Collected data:
• • •

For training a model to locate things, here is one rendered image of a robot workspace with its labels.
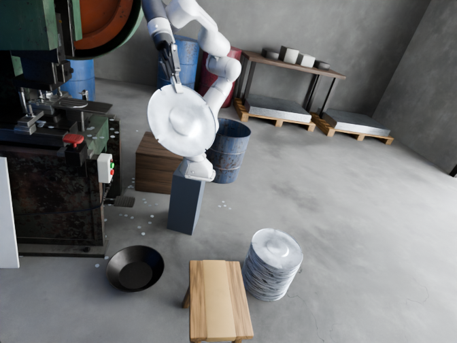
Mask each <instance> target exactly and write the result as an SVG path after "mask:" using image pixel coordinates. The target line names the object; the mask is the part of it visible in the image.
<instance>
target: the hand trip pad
mask: <svg viewBox="0 0 457 343"><path fill-rule="evenodd" d="M83 139H84V136H83V135H76V134H67V135H65V136H64V138H63V141H64V142H65V143H72V147H74V148H75V147H76V144H80V143H81V142H82V141H83Z"/></svg>
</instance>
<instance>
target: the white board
mask: <svg viewBox="0 0 457 343"><path fill-rule="evenodd" d="M19 267H20V266H19V260H18V249H17V243H16V232H15V226H14V215H13V209H12V198H11V192H10V181H9V175H8V169H7V158H6V157H0V268H19Z"/></svg>
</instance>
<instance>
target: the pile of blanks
mask: <svg viewBox="0 0 457 343"><path fill-rule="evenodd" d="M252 244H253V243H252V241H251V243H250V247H249V250H248V253H247V255H246V259H245V261H244V263H243V267H242V270H241V275H242V278H243V285H244V287H245V288H246V290H247V291H248V292H249V293H250V294H251V295H253V296H254V297H256V298H258V299H260V300H263V301H276V300H279V299H280V298H282V297H283V296H284V295H285V293H286V291H287V289H288V287H289V285H290V283H291V282H292V279H293V278H294V276H295V274H296V272H297V270H298V269H299V267H300V265H299V266H297V267H296V268H294V269H287V270H284V269H280V268H279V269H277V268H274V267H271V266H270V265H267V264H266V263H264V262H263V261H262V260H261V259H259V257H258V256H257V255H256V253H255V252H254V249H253V247H252Z"/></svg>
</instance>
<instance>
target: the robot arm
mask: <svg viewBox="0 0 457 343"><path fill-rule="evenodd" d="M141 7H142V10H143V14H144V16H145V19H146V21H147V28H148V31H149V34H150V37H151V40H153V42H154V46H155V48H156V49H157V50H158V51H159V52H160V57H161V60H160V61H159V62H158V64H159V65H160V66H161V68H162V71H163V73H164V75H165V77H166V79H167V80H170V81H171V84H174V87H175V91H176V93H184V92H183V89H182V85H181V82H180V78H179V72H181V69H180V62H179V59H178V54H177V45H175V44H174V43H175V40H174V37H173V35H175V34H176V33H177V32H178V31H179V30H180V29H181V28H182V27H183V26H185V25H186V24H187V23H188V22H190V21H191V20H196V21H198V22H199V23H200V24H201V25H202V27H201V28H200V30H199V33H198V44H199V46H200V48H201V49H202V50H203V51H205V52H207V53H208V57H207V59H206V69H207V70H208V72H210V73H212V74H215V75H217V76H218V79H217V80H216V81H215V82H214V83H213V84H212V85H211V86H210V88H209V90H208V91H207V92H206V94H205V95H204V96H203V98H204V100H205V102H206V104H205V105H208V106H209V107H210V108H211V110H212V112H213V114H214V118H215V121H216V132H217V130H218V127H219V124H218V119H217V115H218V111H219V109H220V107H221V105H222V104H223V103H224V101H225V99H226V98H227V96H228V95H229V93H230V90H231V87H232V82H234V81H235V79H237V77H238V76H239V74H240V72H241V64H240V62H239V61H238V60H236V59H232V58H230V57H227V54H228V53H229V50H230V43H229V41H228V40H227V39H226V38H225V37H224V36H223V35H222V34H221V33H219V32H218V28H217V24H216V23H215V22H214V20H213V19H212V18H211V17H210V16H209V15H208V14H207V13H206V12H205V11H204V10H203V9H202V8H201V7H200V6H199V4H198V3H197V2H196V1H195V0H172V1H171V2H170V3H169V5H165V4H164V3H163V1H162V0H141ZM180 171H181V173H182V174H183V175H184V176H185V178H188V179H193V180H201V181H206V182H211V181H212V180H213V179H214V177H215V175H216V172H215V171H214V170H213V166H212V164H211V163H210V162H209V161H208V160H207V159H206V154H205V153H203V154H200V155H198V156H195V157H183V161H182V165H181V167H180Z"/></svg>
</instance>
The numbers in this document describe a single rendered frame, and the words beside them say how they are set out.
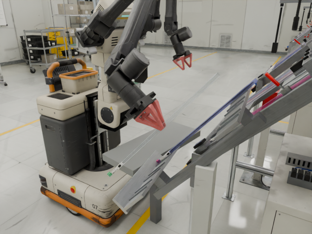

• • •

What the answer must hold: all the data above, given again exactly, without pictures.

EXPECTED ANSWER:
For training a model to locate things, here is one rendered image of a robot workspace with its labels.
Mask each <instance> target exactly and write the result as an SVG path after "mask:" using image pixel coordinates. The target line names the object; the mask is the part of it visible in the image.
<instance>
target: the hand trip pad
mask: <svg viewBox="0 0 457 343"><path fill-rule="evenodd" d="M83 139H84V136H83V135H76V134H67V135H65V136H64V138H63V141H64V142H65V143H72V147H74V148H75V147H76V144H80V143H81V142H82V141H83Z"/></svg>
</instance>
<instance>
target: the white board
mask: <svg viewBox="0 0 457 343"><path fill-rule="evenodd" d="M19 267H20V266H19V260H18V249H17V243H16V232H15V226H14V215H13V209H12V198H11V192H10V181H9V175H8V169H7V158H6V157H0V268H19Z"/></svg>
</instance>
<instance>
target: the pile of blanks
mask: <svg viewBox="0 0 457 343"><path fill-rule="evenodd" d="M252 244H253V243H252V241H251V243H250V247H249V250H248V253H247V255H246V259H245V261H244V263H243V267H242V270H241V275H242V278H243V285H244V287H245V288H246V290H247V291H248V292H249V293H250V294H251V295H253V296H254V297H256V298H258V299H260V300H263V301H276V300H279V299H280V298H282V297H283V296H284V295H285V293H286V291H287V289H288V287H289V285H290V283H291V282H292V279H293V278H294V276H295V274H296V272H297V270H298V269H299V267H300V265H299V266H297V267H296V268H294V269H287V270H284V269H280V268H279V269H277V268H274V267H271V266H270V265H267V264H266V263H264V262H263V261H262V260H261V259H259V257H258V256H257V255H256V253H255V252H254V249H253V247H252Z"/></svg>
</instance>
<instance>
target: the robot arm
mask: <svg viewBox="0 0 457 343"><path fill-rule="evenodd" d="M141 7H142V10H143V14H144V16H145V19H146V21H147V28H148V31H149V34H150V37H151V40H153V42H154V46H155V48H156V49H157V50H158V51H159V52H160V57H161V60H160V61H159V62H158V64H159V65H160V66H161V68H162V71H163V73H164V75H165V77H166V79H167V80H170V81H171V84H174V87H175V91H176V93H184V92H183V89H182V85H181V82H180V78H179V72H181V69H180V62H179V59H178V54H177V45H175V44H174V43H175V40H174V37H173V35H175V34H176V33H177V32H178V31H179V30H180V29H181V28H182V27H183V26H185V25H186V24H187V23H188V22H190V21H191V20H196V21H198V22H199V23H200V24H201V25H202V27H201V28H200V30H199V33H198V44H199V46H200V48H201V49H202V50H203V51H205V52H207V53H208V57H207V59H206V69H207V70H208V72H210V73H212V74H215V75H217V76H218V79H217V80H216V81H215V82H214V83H213V84H212V85H211V86H210V88H209V90H208V91H207V92H206V94H205V95H204V96H203V98H204V100H205V102H206V104H205V105H208V106H209V107H210V108H211V110H212V112H213V114H214V118H215V121H216V132H217V130H218V127H219V124H218V119H217V115H218V111H219V109H220V107H221V105H222V104H223V103H224V101H225V99H226V98H227V96H228V95H229V93H230V90H231V87H232V82H234V81H235V79H237V77H238V76H239V74H240V72H241V64H240V62H239V61H238V60H236V59H232V58H230V57H227V54H228V53H229V50H230V43H229V41H228V40H227V39H226V38H225V37H224V36H223V35H222V34H221V33H219V32H218V28H217V24H216V23H215V22H214V20H213V19H212V18H211V17H210V16H209V15H208V14H207V13H206V12H205V11H204V10H203V9H202V8H201V7H200V6H199V4H198V3H197V2H196V1H195V0H172V1H171V2H170V3H169V5H165V4H164V3H163V1H162V0H141ZM180 171H181V173H182V174H183V175H184V176H185V178H188V179H193V180H201V181H206V182H211V181H212V180H213V179H214V177H215V175H216V172H215V171H214V170H213V166H212V164H211V163H210V162H209V161H208V160H207V159H206V154H205V153H203V154H200V155H198V156H195V157H183V161H182V165H181V167H180Z"/></svg>
</instance>
The numbers in this document describe a single rendered frame, and the words beside them say how they are set out.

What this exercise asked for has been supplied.